A man stepped out of the house to greet them in the driveway. A presumably different version of Mercury was at Mateo and Leona’s engagement party, so even though they didn’t know each other well, Mateo recognized that this was him.
Ellie shook his hand. “Congressman Fletcher, it is an honor to meet you.”
“Congressman?” Mercury asked, impressed. “It’s nice to know I go places.”
“I figured I ought to call you that, even though it was technically an alternate version of you who ran for office.”
“Please, just call me Mercury, or Dupe!Mercury. Or hell, even Dupe!Merc.
“Will there be anything else, sir?” the driver asked of him.
“Nah, go on and go home. Make sure your batteries are full, though. I would like to take these fine folks on a tour of our fair city tomorrow.”
“Very good, sir,” the driver said before leaving.
“We appreciate you letting us stay here,” Mateo said. “You have a lovely home.”
“Especially the basement,” Mercury agreed. “You each have a room down there.
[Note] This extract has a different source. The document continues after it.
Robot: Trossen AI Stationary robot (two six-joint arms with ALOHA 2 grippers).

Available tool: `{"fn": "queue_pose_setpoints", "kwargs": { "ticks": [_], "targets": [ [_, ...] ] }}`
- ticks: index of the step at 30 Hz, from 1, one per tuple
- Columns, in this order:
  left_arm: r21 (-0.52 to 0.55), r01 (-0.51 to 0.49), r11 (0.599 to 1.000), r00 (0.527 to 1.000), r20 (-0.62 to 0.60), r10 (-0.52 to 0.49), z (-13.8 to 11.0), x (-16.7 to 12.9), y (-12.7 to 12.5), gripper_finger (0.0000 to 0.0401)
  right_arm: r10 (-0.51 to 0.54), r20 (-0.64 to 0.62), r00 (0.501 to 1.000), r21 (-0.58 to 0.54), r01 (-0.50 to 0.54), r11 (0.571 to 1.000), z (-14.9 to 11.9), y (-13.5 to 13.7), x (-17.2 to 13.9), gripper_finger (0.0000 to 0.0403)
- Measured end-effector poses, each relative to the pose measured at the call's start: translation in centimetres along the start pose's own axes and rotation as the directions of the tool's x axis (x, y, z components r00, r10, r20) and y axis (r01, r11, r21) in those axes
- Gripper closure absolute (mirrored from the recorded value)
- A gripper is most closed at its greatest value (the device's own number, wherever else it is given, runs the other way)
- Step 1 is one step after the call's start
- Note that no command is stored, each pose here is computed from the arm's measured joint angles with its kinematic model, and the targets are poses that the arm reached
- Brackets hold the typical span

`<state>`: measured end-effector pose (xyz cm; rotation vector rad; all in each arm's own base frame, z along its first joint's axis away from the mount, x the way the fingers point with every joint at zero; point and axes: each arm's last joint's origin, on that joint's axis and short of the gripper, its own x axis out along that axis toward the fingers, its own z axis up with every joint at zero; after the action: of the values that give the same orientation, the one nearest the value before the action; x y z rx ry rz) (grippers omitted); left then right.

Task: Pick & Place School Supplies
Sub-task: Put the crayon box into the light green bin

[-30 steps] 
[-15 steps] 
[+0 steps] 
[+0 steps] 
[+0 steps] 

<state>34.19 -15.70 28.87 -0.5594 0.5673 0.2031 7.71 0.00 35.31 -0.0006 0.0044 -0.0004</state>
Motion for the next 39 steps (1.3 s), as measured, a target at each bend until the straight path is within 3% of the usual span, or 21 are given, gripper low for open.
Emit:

I don’t need to use it as a secret headquarters anymore.”
At the end of the summer in 2024, Mercury Fletcher sold his house, and downsized to something more appropriate while he pursued a career in civil service. Having been outed as the vigilante who was largely responsible for bringing gun violence statistics in the metropolitan area to nearly zero, he was lauded as a hero, and became quite popular around the country. Shortly after he left, a small team of time travelers moved into Fletcher House, and started using its facilities to save lives in the past. The Fourth Quadrant was created about a month before any of this, however, so this version of Mercury was still here.
Holly Blue was finished with her new creation in three weeks, but the window was not yet ready for them to return to the main sequence, so the stayed for the rest of the month. Unfortunately, calculations were a little fuzzy, so it turned out that Ellie was unable to see Missy take down the temporal bubble. Jupiter stepped in, and pulled everyone with a Cassidy cuff back to reality, which was July 7, 2122. They quickly jumped forward a year to find out the plan changed while they were gone. The temporal bubble wasn’t destroyed, but reversed.